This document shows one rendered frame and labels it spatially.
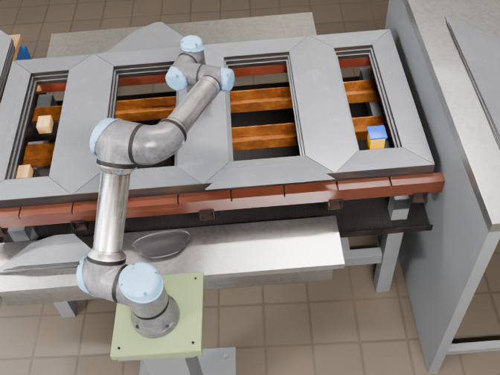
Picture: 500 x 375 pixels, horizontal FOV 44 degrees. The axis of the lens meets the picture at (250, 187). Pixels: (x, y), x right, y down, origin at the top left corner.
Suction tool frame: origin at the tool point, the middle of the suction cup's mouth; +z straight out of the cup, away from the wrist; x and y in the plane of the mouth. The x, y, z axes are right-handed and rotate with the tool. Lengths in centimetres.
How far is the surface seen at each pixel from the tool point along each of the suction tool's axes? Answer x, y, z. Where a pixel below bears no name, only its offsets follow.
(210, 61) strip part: -25.8, -4.0, -0.6
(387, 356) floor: 68, -65, 85
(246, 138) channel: 0.7, -15.5, 17.6
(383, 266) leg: 38, -67, 64
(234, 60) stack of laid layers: -27.0, -13.8, 1.1
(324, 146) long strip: 25.5, -42.2, -0.8
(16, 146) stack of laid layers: 10, 69, 1
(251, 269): 61, -13, 17
◆ ◆ ◆ ◆
→ **What you will do**: Each of the entries above must be copied exactly, but the pictures stay out.

→ **Exercise response**:
This document shows one rendered frame and labels it spatially.
Picture: 500 x 375 pixels, horizontal FOV 44 degrees. The axis of the lens meets the picture at (250, 187). Pixels: (x, y), x right, y down, origin at the top left corner.
Suction tool frame: origin at the tool point, the middle of the suction cup's mouth; +z straight out of the cup, away from the wrist; x and y in the plane of the mouth. The x, y, z axes are right-handed and rotate with the tool. Lengths in centimetres.
How far is the surface seen at each pixel from the tool point along each of the suction tool's axes? Answer x, y, z. Where a pixel below bears no name, only its offsets follow.
(210, 61) strip part: -25.8, -4.0, -0.6
(387, 356) floor: 68, -65, 85
(246, 138) channel: 0.7, -15.5, 17.6
(383, 266) leg: 38, -67, 64
(234, 60) stack of laid layers: -27.0, -13.8, 1.1
(324, 146) long strip: 25.5, -42.2, -0.8
(16, 146) stack of laid layers: 10, 69, 1
(251, 269): 61, -13, 17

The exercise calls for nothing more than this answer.